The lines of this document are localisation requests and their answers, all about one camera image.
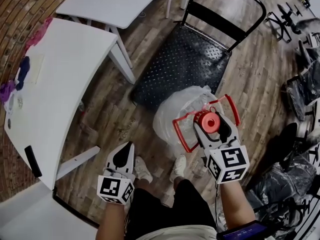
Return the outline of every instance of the electronic screen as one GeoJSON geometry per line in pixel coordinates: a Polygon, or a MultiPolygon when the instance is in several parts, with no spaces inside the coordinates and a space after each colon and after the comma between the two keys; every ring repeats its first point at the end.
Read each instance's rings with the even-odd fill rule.
{"type": "Polygon", "coordinates": [[[253,223],[237,231],[224,234],[223,239],[224,240],[245,240],[256,234],[263,232],[266,229],[267,227],[264,225],[261,225],[259,223],[253,223]]]}

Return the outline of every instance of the red plastic object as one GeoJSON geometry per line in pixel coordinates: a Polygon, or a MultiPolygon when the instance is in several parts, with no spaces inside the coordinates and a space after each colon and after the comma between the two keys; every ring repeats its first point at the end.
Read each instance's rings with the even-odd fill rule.
{"type": "Polygon", "coordinates": [[[236,126],[240,125],[241,122],[240,122],[240,116],[239,116],[237,107],[236,107],[233,99],[229,95],[225,94],[224,96],[222,96],[219,99],[210,101],[207,104],[203,105],[202,110],[192,111],[192,112],[185,114],[184,116],[182,116],[180,118],[172,120],[174,130],[175,130],[176,134],[178,135],[178,138],[181,141],[181,144],[183,145],[185,151],[187,151],[188,153],[191,153],[199,145],[199,142],[197,142],[193,147],[189,147],[180,128],[179,128],[178,122],[186,119],[190,115],[195,115],[193,121],[198,121],[198,123],[200,123],[202,128],[208,134],[212,134],[212,133],[217,132],[220,127],[220,119],[217,114],[215,114],[214,112],[211,111],[212,107],[209,107],[209,106],[211,104],[220,102],[224,98],[226,98],[230,104],[230,107],[232,109],[234,119],[235,119],[235,125],[236,126]]]}

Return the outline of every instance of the white shoe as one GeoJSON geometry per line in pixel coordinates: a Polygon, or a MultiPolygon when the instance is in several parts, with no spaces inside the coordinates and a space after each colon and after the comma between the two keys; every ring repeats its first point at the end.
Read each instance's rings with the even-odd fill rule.
{"type": "Polygon", "coordinates": [[[139,180],[146,179],[149,183],[152,182],[153,177],[150,171],[148,170],[145,161],[140,156],[135,157],[134,170],[135,175],[139,180]]]}
{"type": "Polygon", "coordinates": [[[173,169],[170,174],[169,179],[171,182],[174,182],[176,177],[179,177],[179,176],[183,177],[184,176],[184,171],[185,171],[186,165],[187,165],[186,157],[183,154],[179,155],[178,158],[174,162],[174,166],[173,166],[173,169]]]}

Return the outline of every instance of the forearm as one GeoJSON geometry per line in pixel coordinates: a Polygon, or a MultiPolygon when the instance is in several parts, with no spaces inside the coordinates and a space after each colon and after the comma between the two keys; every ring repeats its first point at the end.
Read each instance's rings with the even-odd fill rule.
{"type": "Polygon", "coordinates": [[[224,217],[228,229],[242,226],[256,219],[239,181],[220,185],[224,217]]]}
{"type": "Polygon", "coordinates": [[[107,203],[95,240],[124,240],[124,205],[107,203]]]}

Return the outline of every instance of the brick wall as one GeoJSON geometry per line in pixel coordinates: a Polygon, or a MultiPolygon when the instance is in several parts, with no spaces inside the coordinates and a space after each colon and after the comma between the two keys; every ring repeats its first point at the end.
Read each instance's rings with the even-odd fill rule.
{"type": "MultiPolygon", "coordinates": [[[[0,82],[13,79],[26,40],[64,0],[0,0],[0,82]]],[[[0,202],[33,185],[36,179],[4,131],[0,109],[0,202]]]]}

-.-.-

> Task item
Restate every line of the listing exactly. Pictures are not part of the copy.

> Answer area
The lines of this document are localisation requests and their answers, all about one camera image.
Return the outline of every instance of the electronic screen as one GeoJSON geometry per line in pixel coordinates: a Polygon, or a MultiPolygon when the instance is in several parts, with no spaces inside the coordinates and a space after each colon and after the comma between the two keys; every ring repeats its first point at the end.
Read each instance's rings with the even-odd fill rule.
{"type": "Polygon", "coordinates": [[[253,223],[237,231],[224,234],[223,239],[224,240],[245,240],[256,234],[263,232],[266,229],[267,227],[264,225],[261,225],[259,223],[253,223]]]}

Return the outline of every instance of the red plastic object as one GeoJSON geometry per line in pixel coordinates: a Polygon, or a MultiPolygon when the instance is in several parts, with no spaces inside the coordinates and a space after each colon and after the comma between the two keys; every ring repeats its first point at the end.
Read each instance's rings with the even-odd fill rule.
{"type": "Polygon", "coordinates": [[[236,126],[240,125],[241,122],[240,122],[240,116],[239,116],[237,107],[236,107],[233,99],[229,95],[225,94],[224,96],[222,96],[219,99],[210,101],[207,104],[203,105],[202,110],[192,111],[192,112],[185,114],[184,116],[182,116],[180,118],[172,120],[174,130],[175,130],[176,134],[178,135],[178,138],[181,141],[181,144],[183,145],[185,151],[187,151],[188,153],[191,153],[199,145],[199,142],[197,142],[193,147],[189,147],[180,128],[179,128],[178,122],[186,119],[190,115],[195,115],[193,121],[198,121],[198,123],[200,123],[202,128],[208,134],[212,134],[212,133],[217,132],[220,127],[220,119],[217,114],[215,114],[214,112],[211,111],[212,107],[209,107],[209,106],[211,104],[220,102],[224,98],[226,98],[230,104],[230,107],[232,109],[234,119],[235,119],[235,125],[236,126]]]}

Return the outline of every instance of the white shoe as one GeoJSON geometry per line in pixel coordinates: a Polygon, or a MultiPolygon when the instance is in several parts, with no spaces inside the coordinates and a space after each colon and after the comma between the two keys; every ring repeats its first point at the end.
Read each instance's rings with the even-odd fill rule.
{"type": "Polygon", "coordinates": [[[139,180],[146,179],[149,183],[152,182],[153,177],[150,171],[148,170],[145,161],[140,156],[135,157],[134,170],[135,175],[139,180]]]}
{"type": "Polygon", "coordinates": [[[173,169],[170,174],[169,179],[171,182],[174,182],[176,177],[179,177],[179,176],[183,177],[184,176],[184,171],[185,171],[186,165],[187,165],[186,157],[183,154],[179,155],[178,158],[174,162],[174,166],[173,166],[173,169]]]}

Return the outline of every instance of the forearm as one GeoJSON geometry per line in pixel coordinates: a Polygon, or a MultiPolygon when the instance is in several parts, with no spaces inside the coordinates and a space after each colon and after the comma between the two keys; every ring repeats its first point at the end.
Read each instance's rings with the even-odd fill rule.
{"type": "Polygon", "coordinates": [[[224,217],[228,229],[242,226],[256,219],[239,181],[220,185],[224,217]]]}
{"type": "Polygon", "coordinates": [[[107,203],[95,240],[124,240],[124,205],[107,203]]]}

Return the outline of every instance of the brick wall as one GeoJSON geometry per line in pixel coordinates: a Polygon, or a MultiPolygon when the instance is in several parts, with no spaces inside the coordinates and a space after each colon and after the comma between the two keys; every ring repeats its first point at the end.
Read each instance's rings with the even-odd fill rule.
{"type": "MultiPolygon", "coordinates": [[[[0,82],[13,79],[26,40],[64,0],[0,0],[0,82]]],[[[0,202],[33,185],[36,179],[4,131],[0,109],[0,202]]]]}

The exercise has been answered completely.